The representative depths of acute and late skin radiation reactions for erythema and subcutaneous fibrosis are considered to range between 0.1 mm and 2 mm [16,17]. In the current study, the beam entrance dose at 0.5 cm depth with 18 MV energy and 10×10 cm2 field size increased from 65.9% to 87.95% of depth of maximum (dmax) dose. These results are in line with the findings of Spezi and Ferri [18], proposing that the percentage depth dose (PDD) at 0.5 cm depth increased from 82% to 97% at dmax dose. Since carbon fiber couchtop attenuated photon beam, the dmax dose also changed from 28 mm to 24 mm and from 26 mm to 24 mm with carbon fiber.

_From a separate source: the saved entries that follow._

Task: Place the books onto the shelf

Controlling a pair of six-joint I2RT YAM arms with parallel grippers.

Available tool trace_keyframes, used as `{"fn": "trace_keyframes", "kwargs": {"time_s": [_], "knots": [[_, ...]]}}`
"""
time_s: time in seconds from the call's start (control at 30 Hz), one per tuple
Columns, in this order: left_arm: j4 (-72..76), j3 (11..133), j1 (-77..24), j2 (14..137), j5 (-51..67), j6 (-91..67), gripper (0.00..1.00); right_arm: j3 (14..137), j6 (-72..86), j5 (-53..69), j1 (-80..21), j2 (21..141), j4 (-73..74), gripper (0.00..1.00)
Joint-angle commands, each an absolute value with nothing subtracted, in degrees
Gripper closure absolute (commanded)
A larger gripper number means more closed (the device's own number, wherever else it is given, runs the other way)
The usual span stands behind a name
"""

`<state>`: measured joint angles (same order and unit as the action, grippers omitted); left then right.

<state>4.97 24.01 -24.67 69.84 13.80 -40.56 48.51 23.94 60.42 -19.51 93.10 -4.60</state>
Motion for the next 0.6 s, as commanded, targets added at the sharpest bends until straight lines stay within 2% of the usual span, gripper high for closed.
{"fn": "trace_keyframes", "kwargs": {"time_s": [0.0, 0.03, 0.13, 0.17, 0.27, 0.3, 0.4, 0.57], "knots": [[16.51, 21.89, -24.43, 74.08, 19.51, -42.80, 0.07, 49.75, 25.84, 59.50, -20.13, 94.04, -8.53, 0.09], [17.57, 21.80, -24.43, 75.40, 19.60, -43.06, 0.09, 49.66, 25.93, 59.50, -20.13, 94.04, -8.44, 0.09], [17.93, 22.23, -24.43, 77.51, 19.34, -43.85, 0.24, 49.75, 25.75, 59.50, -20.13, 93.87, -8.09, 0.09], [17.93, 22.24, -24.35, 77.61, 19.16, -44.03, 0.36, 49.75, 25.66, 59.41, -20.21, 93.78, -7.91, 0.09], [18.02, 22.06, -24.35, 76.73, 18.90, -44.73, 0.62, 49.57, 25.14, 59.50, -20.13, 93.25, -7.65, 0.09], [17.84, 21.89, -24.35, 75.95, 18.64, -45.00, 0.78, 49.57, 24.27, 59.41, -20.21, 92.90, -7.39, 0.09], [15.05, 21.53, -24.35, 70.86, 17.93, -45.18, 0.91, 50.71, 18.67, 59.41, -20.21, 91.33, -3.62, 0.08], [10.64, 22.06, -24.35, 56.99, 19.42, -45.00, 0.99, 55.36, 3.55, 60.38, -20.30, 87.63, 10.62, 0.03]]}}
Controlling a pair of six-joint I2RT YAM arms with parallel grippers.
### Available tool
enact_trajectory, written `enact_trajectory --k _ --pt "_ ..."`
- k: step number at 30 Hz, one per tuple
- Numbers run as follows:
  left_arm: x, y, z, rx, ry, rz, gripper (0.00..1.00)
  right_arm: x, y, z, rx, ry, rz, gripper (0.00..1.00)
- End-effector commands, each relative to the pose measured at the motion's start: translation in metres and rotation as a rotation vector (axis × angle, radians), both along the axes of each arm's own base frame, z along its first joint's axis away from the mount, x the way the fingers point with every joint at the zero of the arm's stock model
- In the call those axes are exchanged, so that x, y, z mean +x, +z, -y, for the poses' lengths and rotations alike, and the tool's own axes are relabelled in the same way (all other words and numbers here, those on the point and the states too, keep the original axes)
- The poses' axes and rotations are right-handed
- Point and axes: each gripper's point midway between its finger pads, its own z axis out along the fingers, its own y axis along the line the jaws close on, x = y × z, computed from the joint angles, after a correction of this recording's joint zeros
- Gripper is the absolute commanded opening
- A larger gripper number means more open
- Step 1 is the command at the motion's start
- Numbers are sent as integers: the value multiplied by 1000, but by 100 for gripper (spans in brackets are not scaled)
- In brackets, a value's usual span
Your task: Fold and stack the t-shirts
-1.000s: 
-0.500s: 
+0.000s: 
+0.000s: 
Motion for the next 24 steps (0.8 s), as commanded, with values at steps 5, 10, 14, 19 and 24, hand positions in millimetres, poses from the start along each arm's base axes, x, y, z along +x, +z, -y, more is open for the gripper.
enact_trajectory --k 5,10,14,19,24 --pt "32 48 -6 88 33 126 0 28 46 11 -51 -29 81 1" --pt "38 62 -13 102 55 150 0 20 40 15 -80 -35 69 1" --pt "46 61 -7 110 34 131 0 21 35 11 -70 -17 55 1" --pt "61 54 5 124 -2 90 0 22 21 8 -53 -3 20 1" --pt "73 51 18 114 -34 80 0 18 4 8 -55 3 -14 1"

Couchtop attenuation at 10×10 cm2 to 20×20 cm2 field sizes, for 6 MV at 0.5 cm depth increased from 89.39% to 99.73% and from 92.09% to 99.82% at dmax dose; moreover, dmax dose changed from 14 mm to 7 mm and from 13 mm to 7 mm, respectively. Our results revealed that carbon fiber couch considerably enhanced skin dose with posterior beam. The skin-sparing effect, reduces erythema, moist desquamation and permanent hair loss [3]. Our results are in agreement with previously published studies [2,3]. De Ost et al. showed that the probability of skin reactions is higher with the posterior beam than with the anterior one [10]. Furthermore, the range of increase in beam attenuation and surface dose were relatively larger for the smaller beam sizes.

Conclusion

In this study, the dosimetric properties of 550 TxT treatment couch were investigated. In summary, carbon fiber couch reduces the skin-sparing effect of megavoltage beams. Enhanced beam attenuation and patient skin dose should be taken into account in the process of treatment planning. The presented data can be used in treatment planning systems to lower surface doses and photon beam attenuation.